TASK TO COMPLETE: Give the lines below again, exactly as they stand, and leave out the images.

=== DATA EXTRACT ===

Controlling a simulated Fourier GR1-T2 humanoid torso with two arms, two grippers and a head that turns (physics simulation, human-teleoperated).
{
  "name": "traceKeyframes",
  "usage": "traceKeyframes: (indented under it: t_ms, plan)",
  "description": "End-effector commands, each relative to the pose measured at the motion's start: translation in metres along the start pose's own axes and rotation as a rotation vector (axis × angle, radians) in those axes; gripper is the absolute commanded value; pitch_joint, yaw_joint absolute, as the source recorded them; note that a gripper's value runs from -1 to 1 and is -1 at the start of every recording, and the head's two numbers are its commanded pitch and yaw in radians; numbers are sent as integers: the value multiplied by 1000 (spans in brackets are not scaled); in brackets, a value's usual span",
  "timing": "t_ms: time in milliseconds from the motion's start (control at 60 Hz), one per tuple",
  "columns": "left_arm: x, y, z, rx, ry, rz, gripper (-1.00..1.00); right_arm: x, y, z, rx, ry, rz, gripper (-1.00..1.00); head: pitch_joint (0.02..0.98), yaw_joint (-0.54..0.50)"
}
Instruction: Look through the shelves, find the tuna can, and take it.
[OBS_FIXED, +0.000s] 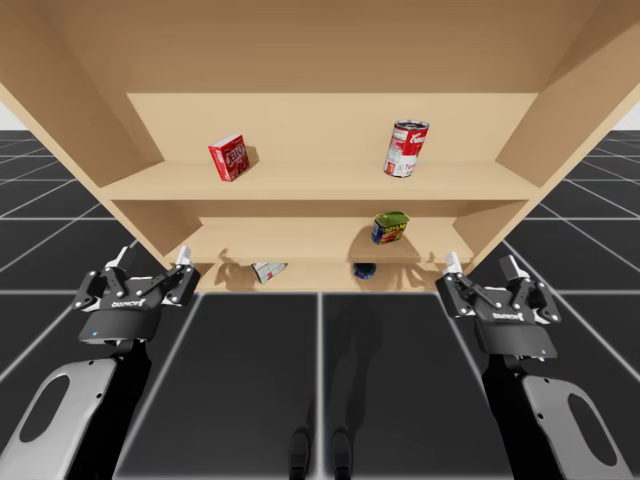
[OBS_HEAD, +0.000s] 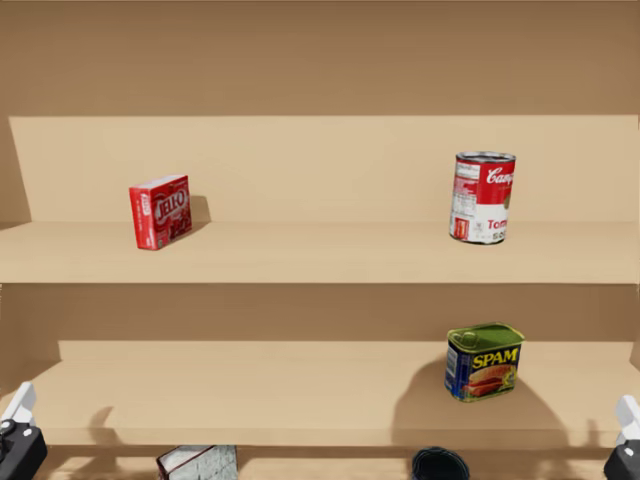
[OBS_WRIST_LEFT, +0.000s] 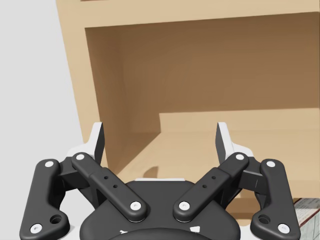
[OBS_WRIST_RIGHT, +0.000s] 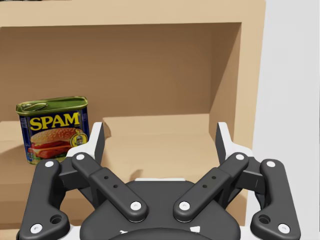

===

ANSWER BOX:
Controlling a simulated Fourier GR1-T2 humanoid torso with two arms, two grippers and a head that turns (physics simulation, human-teleoperated).
{
  "name": "traceKeyframes",
  "usage": "traceKeyframes: (indented under it: t_ms, plan)",
  "description": "End-effector commands, each relative to the pose measured at the motion's start: translation in metres along the start pose's own axes and rotation as a rotation vector (axis × angle, radians) in those axes; gripper is the absolute commanded value; pitch_joint, yaw_joint absolute, as the source recorded them; note that a gripper's value runs from -1 to 1 and is -1 at the start of every recording, and the head's two numbers are its commanded pitch and yaw in radians; numbers are sent as integers: the value multiplied by 1000 (spans in brackets are not scaled); in brackets, a value's usual span",
  "timing": "t_ms: time in milliseconds from the motion's start (control at 60 Hz), one per tuple",
  "columns": "left_arm: x, y, z, rx, ry, rz, gripper (-1.00..1.00); right_arm: x, y, z, rx, ry, rz, gripper (-1.00..1.00); head: pitch_joint (0.02..0.98), yaw_joint (-0.54..0.50)"
}
Instruction: Look through the shelves, find the tuna can, and take it.
[OBS_FIXED, +0.000s] 
[OBS_HEAD, +0.000s] 
[OBS_WRIST_LEFT, +0.000s] 
[OBS_WRIST_RIGHT, +0.000s] 

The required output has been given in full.